From: Jiri Pirko <jiri@resnulli.us>
To: netdev@vger.kernel.org
Cc: davem@davemloft.net, idosch@mellanox.com, dsahern@gmail.com,
jakub.kicinski@netronome.com, tariqt@mellanox.com,
saeedm@mellanox.com, kuznet@ms2.inr.ac.ru,
yoshfuji@linux-ipv6.org, shuah@kernel.org, mlxsw@mellanox.com
Subject: [patch net-next 14/15] net: devlink: allow to change namespaces during reload
Date: Sat, 14 Sep 2019 08:46:07 +0200 [thread overview]

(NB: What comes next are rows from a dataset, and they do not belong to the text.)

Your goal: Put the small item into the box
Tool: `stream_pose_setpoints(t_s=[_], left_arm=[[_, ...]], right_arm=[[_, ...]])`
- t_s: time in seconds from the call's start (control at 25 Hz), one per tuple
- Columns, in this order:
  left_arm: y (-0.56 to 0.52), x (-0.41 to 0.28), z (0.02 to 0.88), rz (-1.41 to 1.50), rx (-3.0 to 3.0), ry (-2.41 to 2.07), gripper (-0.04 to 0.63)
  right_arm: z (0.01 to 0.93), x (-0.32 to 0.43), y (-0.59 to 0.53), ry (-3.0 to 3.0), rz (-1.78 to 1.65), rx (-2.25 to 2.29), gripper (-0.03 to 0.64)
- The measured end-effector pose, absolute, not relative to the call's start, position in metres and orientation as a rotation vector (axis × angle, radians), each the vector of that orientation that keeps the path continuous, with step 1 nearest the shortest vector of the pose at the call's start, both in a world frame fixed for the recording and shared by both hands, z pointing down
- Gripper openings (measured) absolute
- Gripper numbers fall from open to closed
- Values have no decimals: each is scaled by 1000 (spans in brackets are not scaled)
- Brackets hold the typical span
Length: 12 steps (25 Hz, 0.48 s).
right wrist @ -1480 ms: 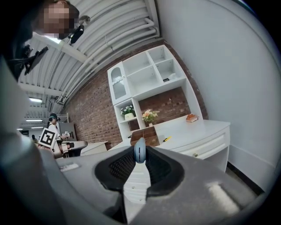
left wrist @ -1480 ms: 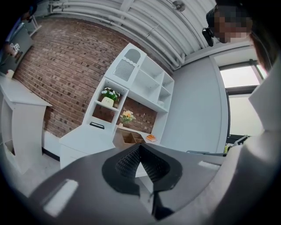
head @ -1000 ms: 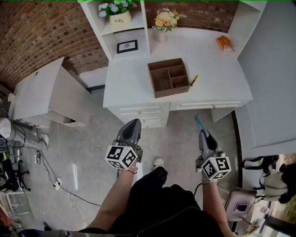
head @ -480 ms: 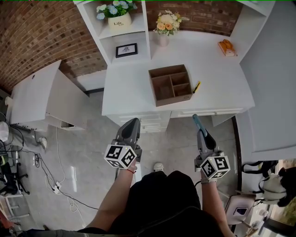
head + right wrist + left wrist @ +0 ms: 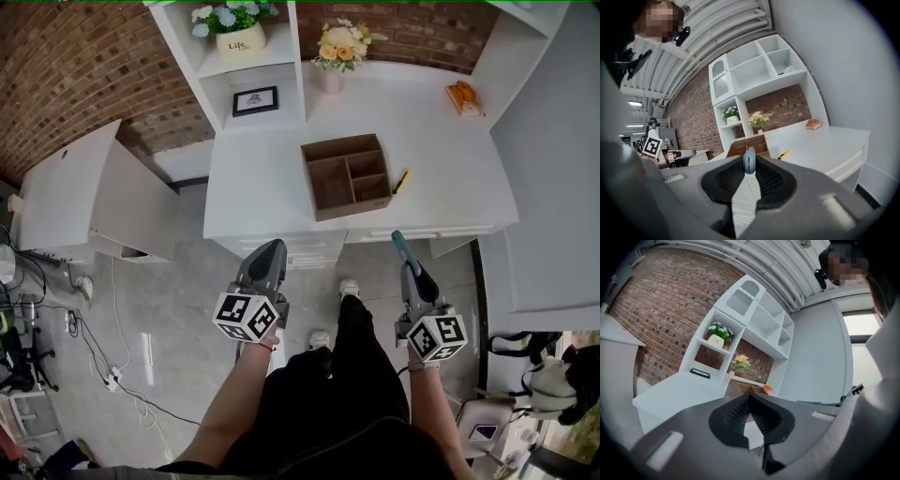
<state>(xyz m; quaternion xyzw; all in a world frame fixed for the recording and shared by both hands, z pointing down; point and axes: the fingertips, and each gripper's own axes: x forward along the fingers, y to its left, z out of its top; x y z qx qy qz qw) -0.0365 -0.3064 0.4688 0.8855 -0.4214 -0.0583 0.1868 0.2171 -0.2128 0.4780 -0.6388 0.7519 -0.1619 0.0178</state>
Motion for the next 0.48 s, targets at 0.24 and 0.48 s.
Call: stream_pose_setpoints(t_s=[0.24, 0.48], left_arm=[[-334, -35, 462, -181, 2489, -1230, 2], [-361, -27, 460, -182, 2478, -1256, 2]], right_arm=[[470, 214, -253, 2404, -469, -1920, 64], [471, 218, -286, 2451, -482, -1886, 63]])
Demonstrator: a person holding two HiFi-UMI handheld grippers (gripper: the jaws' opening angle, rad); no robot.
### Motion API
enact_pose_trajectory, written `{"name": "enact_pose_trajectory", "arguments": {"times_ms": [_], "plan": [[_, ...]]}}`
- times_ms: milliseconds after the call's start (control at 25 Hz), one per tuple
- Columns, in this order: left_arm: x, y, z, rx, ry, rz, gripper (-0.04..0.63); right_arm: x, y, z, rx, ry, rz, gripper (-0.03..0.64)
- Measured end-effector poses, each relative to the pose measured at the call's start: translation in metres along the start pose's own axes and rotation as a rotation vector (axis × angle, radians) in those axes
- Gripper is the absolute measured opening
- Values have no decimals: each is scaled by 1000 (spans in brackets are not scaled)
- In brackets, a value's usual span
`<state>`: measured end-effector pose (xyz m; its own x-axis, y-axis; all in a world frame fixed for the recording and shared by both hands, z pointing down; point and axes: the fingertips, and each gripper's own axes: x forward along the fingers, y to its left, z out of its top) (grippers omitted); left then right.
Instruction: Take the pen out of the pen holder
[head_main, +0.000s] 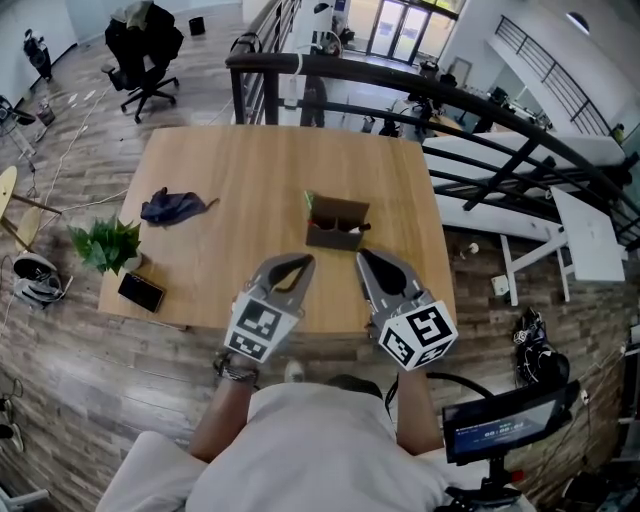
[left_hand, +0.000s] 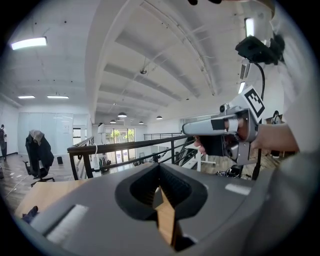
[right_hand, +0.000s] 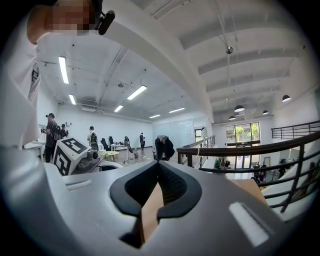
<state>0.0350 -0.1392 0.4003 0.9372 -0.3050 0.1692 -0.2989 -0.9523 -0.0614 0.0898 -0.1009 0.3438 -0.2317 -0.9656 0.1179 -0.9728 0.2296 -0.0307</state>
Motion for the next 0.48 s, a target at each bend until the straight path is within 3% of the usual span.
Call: {"name": "enact_pose_trajectory", "arguments": {"times_ms": [320,480], "plan": [[0,9,-11,-17,21,13,-2,12,-9,-5,-103,26,-53,2],[-2,15,-19,-29,49,37,-2,24,-13,-13,-117,57,-11,2]]}}
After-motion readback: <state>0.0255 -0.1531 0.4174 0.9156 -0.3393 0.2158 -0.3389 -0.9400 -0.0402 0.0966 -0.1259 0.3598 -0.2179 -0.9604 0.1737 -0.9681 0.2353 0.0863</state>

Message-ID: <20190914064608.26799-15-jiri@resnulli.us> (raw)
In-Reply-To: <20190914064608.26799-1-jiri@resnulli.us>
From: Jiri Pirko <jiri@mellanox.com>
All devlink instances are created in init_net and stay there for a
lifetime. Allow user to be able to move devlink instances into
namespaces during devlink reload operation. That ensures proper
re-instantiation of driver objects, including netdevices.
Signed-off-by: Jiri Pirko <jiri@mellanox.com>
---
drivers/net/ethernet/mellanox/mlx4/main.c | 4 +
include/uapi/linux/devlink.h | 4 +
net/core/devlink.c | 155 ++++++++++++++++++++--
3 files changed, 155 insertions(+), 8 deletions(-)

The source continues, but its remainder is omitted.